そしてそれが今後解明されたとして……キースの扱い、私の扱い、そして私やキースを預かってきていたアランはフレアの中でどうなるの……。
いやだな、また何か疑いをもたれたら、リードみたいな魔術師に何か暴かれるんだろうか……。
まとまらない考えの中に沈んでいると、ふいにコツコツと硬い物に何かが当たるような音がした。
ノックではないと思って、身体を起こしてみる。
何の音だろう?
すると、またコツコツと聞こえた。
……窓の方からだ。
窓を見ると、風のない静かな夜だったはずなのに、カタカタと窓が揺れた。明らかに不審で私は肩を強張らせた。

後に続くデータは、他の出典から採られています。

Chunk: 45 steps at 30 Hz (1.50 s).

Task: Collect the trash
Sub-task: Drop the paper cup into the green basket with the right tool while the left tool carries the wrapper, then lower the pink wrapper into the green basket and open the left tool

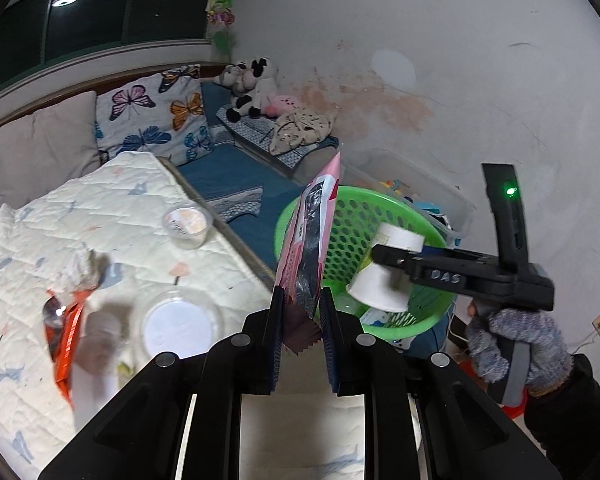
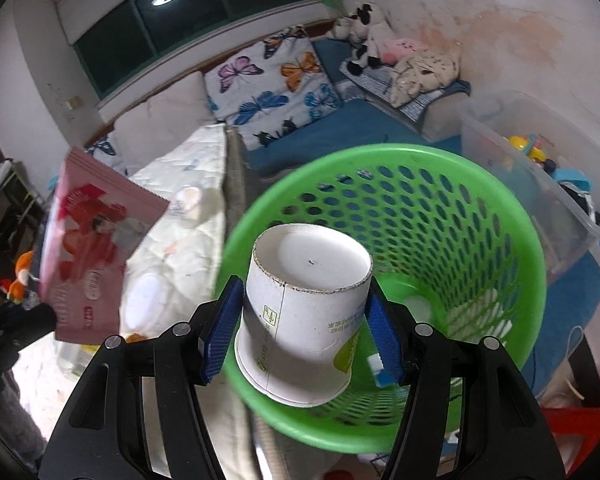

返事はおろか身動きもできずにいると、ギギィと小さな音をたてて、石壁にはめ込まれている窓の木枠が開いた。
「だ……れっ」
影が動く。
物音ひとつ立てず誰かがするりと滑り込んできた。
「だれなのよっ」
声がかすれる。
闇の中に誰かがいる。
あかりの無い部屋に感じる人の気配に全身が硬直する。
誰……逃げなきゃ。ベッドから這い出ようとした。
まさにそのとき、影は動き、長い腕らしきものが伸びてきた。
「……っ!」
伸びて来た腕、その先の大きな手が私の口元を押さえた。相手は夜目がきくのか私のことが分かっている様子で、確実に口元を押さえてくる。
「……ゃっ」
抗おうと首をふる。
けれどそのとき、耳元で囁かれた。
「……しずかに」
え……。
耳に響いた声。
驚きで私の時が止まった。
そのとき、廊下に続く扉の方からノックが聞こえた。
「ミカ様? 今、お呼びになりました?」
とマーリの声。
とっさに私は、口を押さえてきていた大きな手をぐいっとはずし、
「ううん、ちょっと布団を落として声が出ただけ」
と答えていた。
「眠れないようでしたら、何かあたたかいお飲み物をおもちしましょうか」
「大丈夫、眠れそうだよ。おやすみマーリ」
私の言葉にマーリの足音が遠のき、また隣室に戻っていく。
マーリの気配が完全に消えたとき、私は、闇に浮かぶ人の名を吐息に近い小さな声で呼んだ。
「……アラン」
闇の中で、金の髪も青碧の瞳も見えない。でも、確信していた。
呼びかけに応えるように、先ほど私の口を押えてきた手、その鍛えられた硬く厚い手の平が、私の頬に添えられる。
「……美香。遅くなりました」
耳元でつぶやかれた声が、私の身体をすっとめぐる。
強張っていた力が抜けて、自分の目尻が濡れたのがわかった。